▸ Required work
Your answer should be the data below, reproduced with nothing changed.

▸ Material for this task

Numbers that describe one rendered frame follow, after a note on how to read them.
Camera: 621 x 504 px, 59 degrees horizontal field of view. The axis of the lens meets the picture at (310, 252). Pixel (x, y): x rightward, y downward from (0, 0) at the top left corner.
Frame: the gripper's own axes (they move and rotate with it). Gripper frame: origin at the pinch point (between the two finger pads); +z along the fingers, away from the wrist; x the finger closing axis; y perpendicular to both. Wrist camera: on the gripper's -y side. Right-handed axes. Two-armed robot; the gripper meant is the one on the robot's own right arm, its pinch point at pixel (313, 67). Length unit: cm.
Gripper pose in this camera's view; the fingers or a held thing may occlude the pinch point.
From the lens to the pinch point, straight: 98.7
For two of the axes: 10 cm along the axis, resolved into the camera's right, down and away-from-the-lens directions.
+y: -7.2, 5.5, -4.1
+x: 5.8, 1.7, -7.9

▸ Task answer
Numbers that describe one rendered frame follow, after a note on how to read them.
Camera: 621 x 504 px, 59 degrees horizontal field of view. The axis of the lens meets the picture at (310, 252). Pixel (x, y): x rightward, y downward from (0, 0) at the top left corner.
Frame: the gripper's own axes (they move and rotate with it). Gripper frame: origin at the pinch point (between the two finger pads); +z along the fingers, away from the wrist; x the finger closing axis; y perpendicular to both. Wrist camera: on the gripper's -y side. Right-handed axes. Two-armed robot; the gripper meant is the one on the robot's own right arm, its pinch point at pixel (313, 67). Length unit: cm.
Gripper pose in this camera's view; the fingers or a held thing may occlude the pinch point.
From the lens to the pinch point, straight: 98.7
For two of the axes: 10 cm along the axis, resolved into the camera's right, down and away-from-the-lens directions.
+y: -7.2, 5.5, -4.1
+x: 5.8, 1.7, -7.9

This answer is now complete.